The polyolefin resin in the <17> compatibilizer (3) is preferably an ethylene polymer [high density polyethylene, medium density polyethylene, low density polyethylene, ethylene and one or more other vinyl compounds (for example, α-olefins, Copolymers etc. with vinyl acetate, methacrylic acid, acrylic acid etc.], propylene polymers [polypropylene, copolymers etc. of propylene and one or more other vinyl compounds], ethylene propylene copolymer, The resin composition according to <15>, which is polybutene and poly-4-methylpentene-1 or the like, more preferably an ethylene polymer or a propylene polymer:
The functional group of the polyolefin resin in the <18> compatibilizer (3) is preferably an acid anhydride group, a carboxyl group, an amino group, an imino group, an alkoxysilyl group, a silanol group, a silyl ether group, a hydroxyl group, and It is at least one selected from the group consisting of epoxy groups, more preferably an acid anhydride group and an epoxy group, still more preferably an acid anhydride group, still more preferably maleic anhydride, maleic acid and succinic anhydride The resin composition according to <15> or <17>, which is an acid, succinic acid or glycidyl methacrylate.

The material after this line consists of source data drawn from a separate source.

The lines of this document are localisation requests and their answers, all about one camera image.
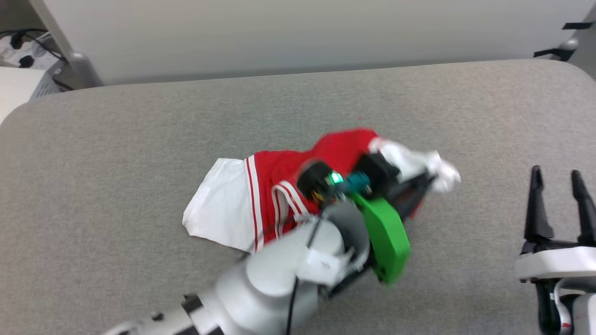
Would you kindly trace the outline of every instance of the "green led indicator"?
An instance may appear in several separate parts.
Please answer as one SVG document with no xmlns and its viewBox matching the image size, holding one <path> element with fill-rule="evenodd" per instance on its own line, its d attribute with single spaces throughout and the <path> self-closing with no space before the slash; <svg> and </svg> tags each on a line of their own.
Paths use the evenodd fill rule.
<svg viewBox="0 0 596 335">
<path fill-rule="evenodd" d="M 337 184 L 338 182 L 343 182 L 342 175 L 337 172 L 332 172 L 330 177 L 331 177 L 331 182 L 334 184 Z"/>
</svg>

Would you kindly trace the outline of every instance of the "white panel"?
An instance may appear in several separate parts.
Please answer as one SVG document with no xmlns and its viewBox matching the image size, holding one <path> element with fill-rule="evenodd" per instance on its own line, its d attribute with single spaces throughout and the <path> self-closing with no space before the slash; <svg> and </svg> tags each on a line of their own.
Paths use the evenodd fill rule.
<svg viewBox="0 0 596 335">
<path fill-rule="evenodd" d="M 104 84 L 530 58 L 595 0 L 45 0 Z"/>
</svg>

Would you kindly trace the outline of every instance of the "gray table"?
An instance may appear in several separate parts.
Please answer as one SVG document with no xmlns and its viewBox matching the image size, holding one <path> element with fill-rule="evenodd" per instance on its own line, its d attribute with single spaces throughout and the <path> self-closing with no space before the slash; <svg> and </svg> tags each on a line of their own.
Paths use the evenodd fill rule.
<svg viewBox="0 0 596 335">
<path fill-rule="evenodd" d="M 52 95 L 0 126 L 0 333 L 95 334 L 204 289 L 238 252 L 182 212 L 218 157 L 309 148 L 366 126 L 437 149 L 463 182 L 407 224 L 391 288 L 368 275 L 296 334 L 536 334 L 514 279 L 530 168 L 556 233 L 596 195 L 596 83 L 568 64 L 494 61 L 112 86 Z"/>
</svg>

The content of the compatibilizer in the <19> resin composition is preferably 1% by mass or more, more preferably 2% by mass or more, still more preferably 3% by mass or more, still more preferably 4% by mass or more, preferably 20% by mass or less, more preferably 15% by mass or less, still more preferably 10% by mass or less, still more preferably 8% by mass or less, still more preferably 6% by mass or less Resin composition.
The mass ratio of the <20> compatibilizer to the non-crystallized cellulose (compatibilizer / non-crystallized cellulose) is preferably 0.8 or less, more preferably 0.6 or less, still more preferably 0.4 or less, and further preferably The above <1> to <19> is preferably 0.3 or less, preferably 0.06 or more, more preferably 0.08 or more, still more preferably 0.1 or more, and still more preferably 0.15 or more. The resin composition as described in any one.

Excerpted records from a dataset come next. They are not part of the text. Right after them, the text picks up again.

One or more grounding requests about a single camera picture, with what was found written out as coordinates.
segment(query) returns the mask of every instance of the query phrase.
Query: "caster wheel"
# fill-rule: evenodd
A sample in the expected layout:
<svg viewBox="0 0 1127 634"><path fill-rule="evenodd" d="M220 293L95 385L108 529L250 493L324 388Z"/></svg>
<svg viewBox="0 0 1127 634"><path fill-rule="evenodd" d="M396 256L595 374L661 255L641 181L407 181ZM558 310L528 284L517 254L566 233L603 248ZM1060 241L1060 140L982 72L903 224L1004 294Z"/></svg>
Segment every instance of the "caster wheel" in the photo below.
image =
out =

<21> At least one thermoplastic resin selected from the group consisting of polyolefin resin, polystyrene resin, polyester resin, polyamide resin, polyamide resin, nylon resin, vinyl chloride resin, vinyl ether resin, polyvinyl alcohol resin, polycarbonate resin and polysulfone resin The resin composition according to any one of the above <1> to <20>.

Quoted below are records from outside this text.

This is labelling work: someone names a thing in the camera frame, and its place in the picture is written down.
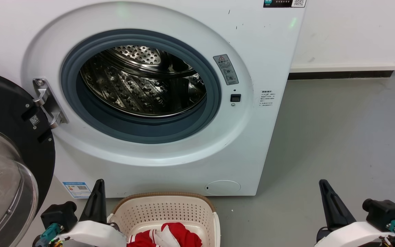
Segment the beige plastic basket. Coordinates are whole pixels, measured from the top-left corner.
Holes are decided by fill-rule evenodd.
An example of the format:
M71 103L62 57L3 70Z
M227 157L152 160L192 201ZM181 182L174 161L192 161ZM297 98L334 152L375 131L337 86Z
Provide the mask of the beige plastic basket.
M202 247L220 247L220 224L208 198L192 193L145 193L121 200L108 217L126 235L161 229L180 222L202 240Z

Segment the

<22> The resin composition according to any one of <1> to <21>, wherein the thermoplastic resin contains one or more selected from polyolefins, polystyrenes, polyesters, and polyamides.
<23> The resin composition according to any one of the above <1> to <22>, wherein the thermoplastic resin comprises a polyolefin.
<24> The resin composition according to any one of <21> to <23>, wherein the polyolefin is one or two selected from polyethylene and polypropylene.
<25> The resin composition according to any one of <1> to <24>, wherein a crystal nucleating agent is further used.
<26> The crystal nucleating agent is preferably an inorganic crystal nucleating agent and an organic crystal nucleating agent, and the inorganic crystal nucleating agent is more preferably a natural or synthetic silicate compound, titanium oxide, barium sulfate, phosphoric acid Tricalcium, calcium carbonate, sodium phosphate, kaolinite, halloysite, talc, smectite, vermeulite, mica, etc. As the organic crystal nucleating agent, more preferably amide, organic acid metal salt, sorbitol derivative, nonitol The resin composition according to <25>, which is a derivative or the like, more preferably an organic acid metal salt and a sorbitol derivative.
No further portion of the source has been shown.